BookmarkSubscribeRSS Feed
☑ This topic is solved. Need further help from the community? Please sign in and ask a new question.
DarrylLawrence
Obsidian | Level 7

I need to create a random number in a file that is exported from SAS Customer Intelligence Studio.

 

I used this function in the Calculated Items section: rand("integer",100000,999999) to generate random numbers between 100000 and 999999.

 

The random number must be converted to character and concatenated with other text values to produce this output.: r9_C1000_130922_512202

SAS Code: NEWVAR='r9_C1000_'||strip(put(today(),ddmmyy7.))||'_'||put(rand("integer",100000,999999),$6.);

 

However, the expression fails as soon as I change it to put(rand("integer",100000,999999),$6.) in the Calculated field in SAS CI Studio, creating a new Character Calculated Field.

SAS Eguide CodeSAS Eguide CodeCalculated Item in SAS CI StudioCalculated Item in SAS CI Studio

 

1 ACCEPTED SOLUTION

Accepted Solutions
data_null__
Jade | Level 19

You numeric format for the numeric value returned RAND.  put(-numeric-,F6.);  No $sign.

View solution in original post

9 REPLIES 9
data_null__
Jade | Level 19

You numeric format for the numeric value returned RAND.  put(-numeric-,F6.);  No $sign.

DarrylLawrence
Obsidian | Level 7

Hi 

Thanks for the tip - it worked, but we discovered that the RAND function assigns the same random number to more than one record in a dataset.

I have a file of 15000 customer records - see screenshot below - there are many duplicate random numbers.

 

My output file cannot have duplicate random numbers as the generated string is used in a key in the target system that the file is loaded into.

 

How do I prevent duplicate random numbers?

 

DarrylLawrence_0-1663165150584.png

 

ballardw
Super User

@DarrylLawrence wrote:

Hi 

Thanks for the tip - it worked, but we discovered that the RAND function assigns the same random number to more than one record in a dataset.

I have a file of 15000 customer records - see screenshot below - there are many duplicate random numbers.

 

My output file cannot have duplicate random numbers as the generated string is used in a key in the target system that the file is loaded into.

 

 

 


Numbers are either random or not duplicated. Pick one. You had a 15000/899999 chance of a duplication on each record. Which is on the order of 1.7% of records that should be duplicates.

 

So some details that will now need to be addressed:

Will you be adding other "numbers" to this data set? If so you have a moderate data management issue because you need to keep track of all "used" numbers before adding any.

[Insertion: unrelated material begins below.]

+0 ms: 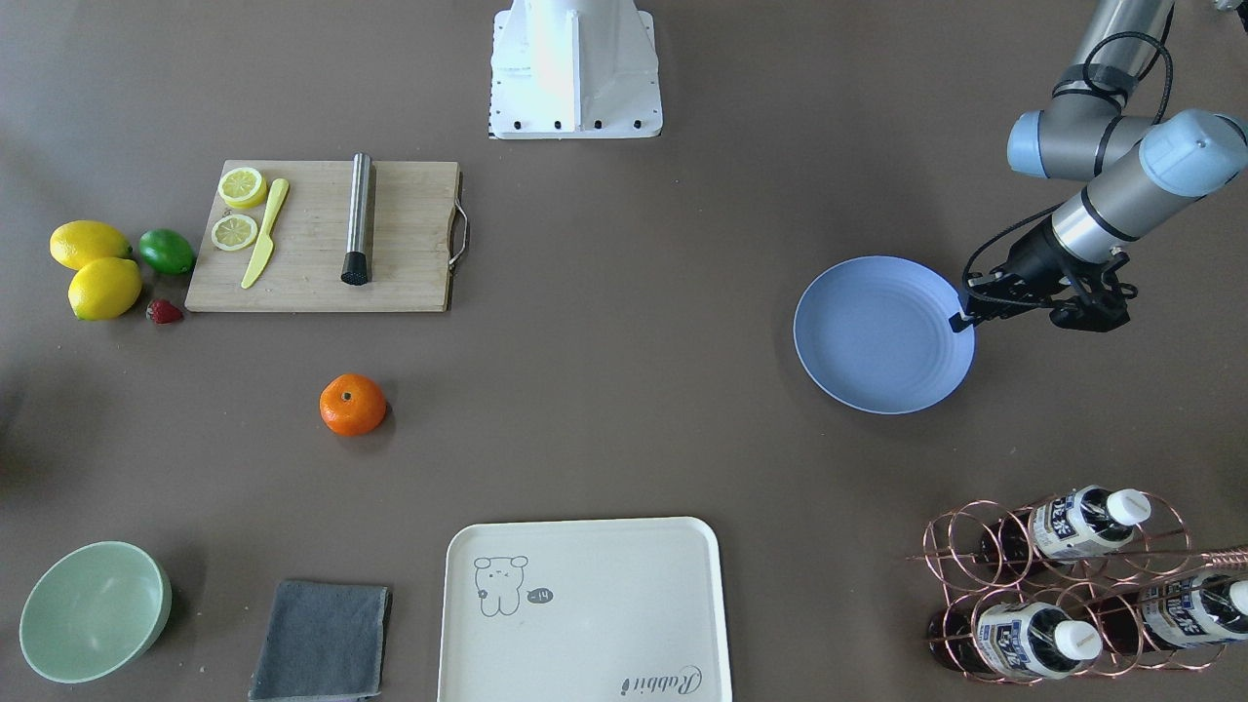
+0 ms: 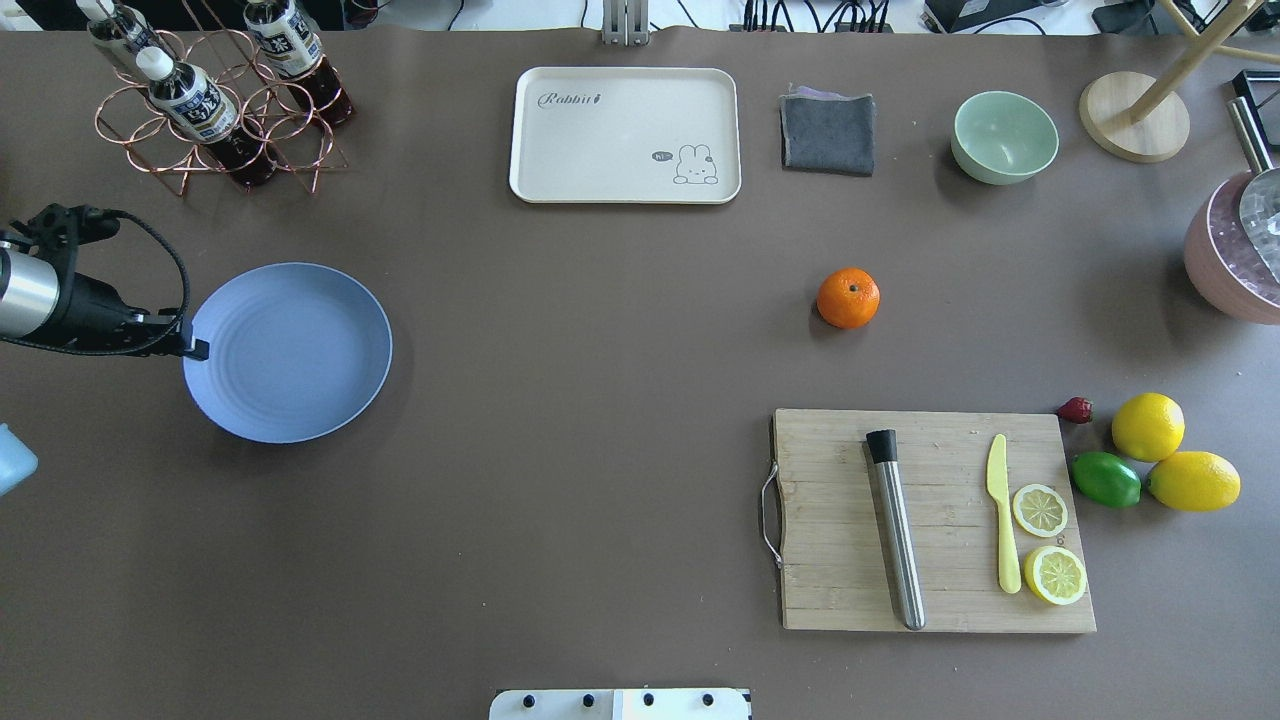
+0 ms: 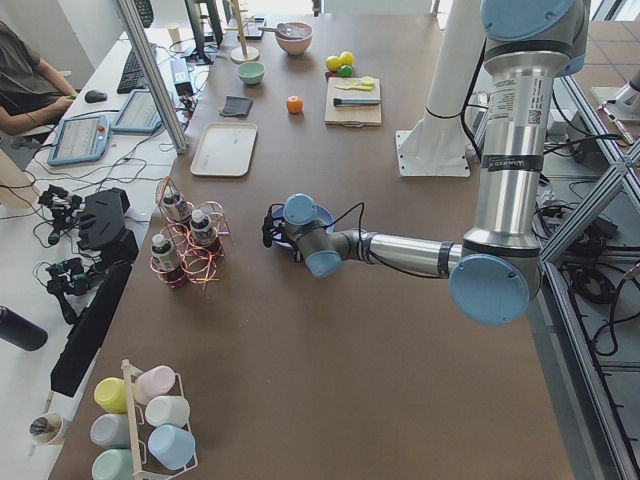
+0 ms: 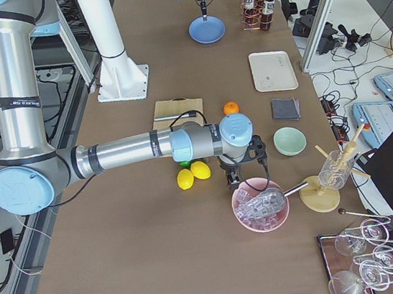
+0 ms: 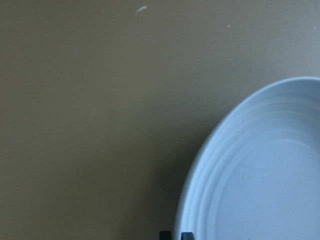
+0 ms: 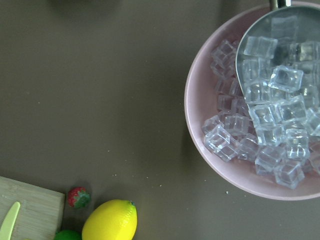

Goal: Pick orange to plate
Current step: 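Push the blue plate toward the table center with the left gripper, then reach the right gripper down over the orange while the left gripper holds the plate, then close the right gripper on the orange and lift it, then carry the orange over the blue plate with the right gripper while the left arm withdraws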

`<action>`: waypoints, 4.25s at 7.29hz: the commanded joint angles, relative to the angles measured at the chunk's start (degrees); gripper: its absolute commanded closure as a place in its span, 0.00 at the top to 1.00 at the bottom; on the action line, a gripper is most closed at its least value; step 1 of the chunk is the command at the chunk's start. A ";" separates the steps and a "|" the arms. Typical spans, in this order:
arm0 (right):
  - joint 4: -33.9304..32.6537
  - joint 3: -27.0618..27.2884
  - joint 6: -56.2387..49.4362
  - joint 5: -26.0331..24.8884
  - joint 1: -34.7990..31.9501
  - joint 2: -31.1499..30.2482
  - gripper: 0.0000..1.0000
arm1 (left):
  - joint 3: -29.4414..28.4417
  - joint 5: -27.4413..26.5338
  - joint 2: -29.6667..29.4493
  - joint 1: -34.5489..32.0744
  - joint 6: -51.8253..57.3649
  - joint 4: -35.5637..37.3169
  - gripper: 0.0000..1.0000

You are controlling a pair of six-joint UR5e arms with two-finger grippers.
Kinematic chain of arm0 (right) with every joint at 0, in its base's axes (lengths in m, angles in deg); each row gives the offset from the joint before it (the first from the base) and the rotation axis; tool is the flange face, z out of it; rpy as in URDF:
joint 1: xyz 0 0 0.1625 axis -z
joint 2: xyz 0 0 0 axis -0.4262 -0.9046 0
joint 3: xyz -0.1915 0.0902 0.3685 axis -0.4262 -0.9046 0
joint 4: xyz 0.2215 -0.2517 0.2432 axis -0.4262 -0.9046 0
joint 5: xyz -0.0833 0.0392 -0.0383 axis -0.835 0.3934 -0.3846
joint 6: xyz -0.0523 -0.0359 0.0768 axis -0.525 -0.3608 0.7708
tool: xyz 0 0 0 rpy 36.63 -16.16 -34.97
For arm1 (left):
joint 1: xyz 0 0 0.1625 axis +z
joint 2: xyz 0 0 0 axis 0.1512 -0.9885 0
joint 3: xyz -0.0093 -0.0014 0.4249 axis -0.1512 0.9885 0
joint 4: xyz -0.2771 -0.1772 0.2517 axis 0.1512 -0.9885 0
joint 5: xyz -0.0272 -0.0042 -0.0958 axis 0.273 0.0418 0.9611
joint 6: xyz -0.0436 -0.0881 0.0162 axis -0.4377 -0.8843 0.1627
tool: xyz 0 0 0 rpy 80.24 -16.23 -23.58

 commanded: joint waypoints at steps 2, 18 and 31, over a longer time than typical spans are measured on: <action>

If this data set is static, meaning that there will never be more values added you can do some thing like:

data rawnums;
   do num=100000 to 999999;
      output;
   end;
run;

proc surveyselect data=rawnums out=selected
   sampsize=15000; /*<- that number must be exactly equal to the number of records in your other set*/
run;

data want;
   /* this is a one-to-one merge and
    why the sampsize above must match our set
   */
   merge yourdataset selected;
   /* use NUM variable from selected instead
      of the Rand function
   */
   segment=catx('_','r9_1000',put(today(),ddmmyy7.),put(num,f6.));
run;

If you will be adding values then you want to keep a permanent data set where you remove the "selected" so that the next time you do this then no duplicates. But if you do not segregate the "new" records you will have to do a little work so the "merge" is only for the new ones. And then update the rawnums set again.

DarrylLawrence
Obsidian | Level 7

Hi

 

This is how it will work.

 

We use SAS Custiomer Intelligence Studio to generate files that are loaded into a call centre application.

We cannot determine beforehand how many records will be in every file, but in every file, there must be a unique, random number assigned to every row in the file.

 

The ideal solution is to add the function in a Calculated variable in SAS Customer Intelligence Studio, which is added into the file at runtime. 

 

I cannot insert the logic that you sent to check if the number has been used. I can only insert the function.

 

I thought "random" meant that the random number would not be repeated in a file/table. 

 

ballardw
Super User

@DarrylLawrence wrote:

Hi

 

This is how it will work.

 

We use SAS Custiomer Intelligence Studio to generate files that are loaded into a call centre application.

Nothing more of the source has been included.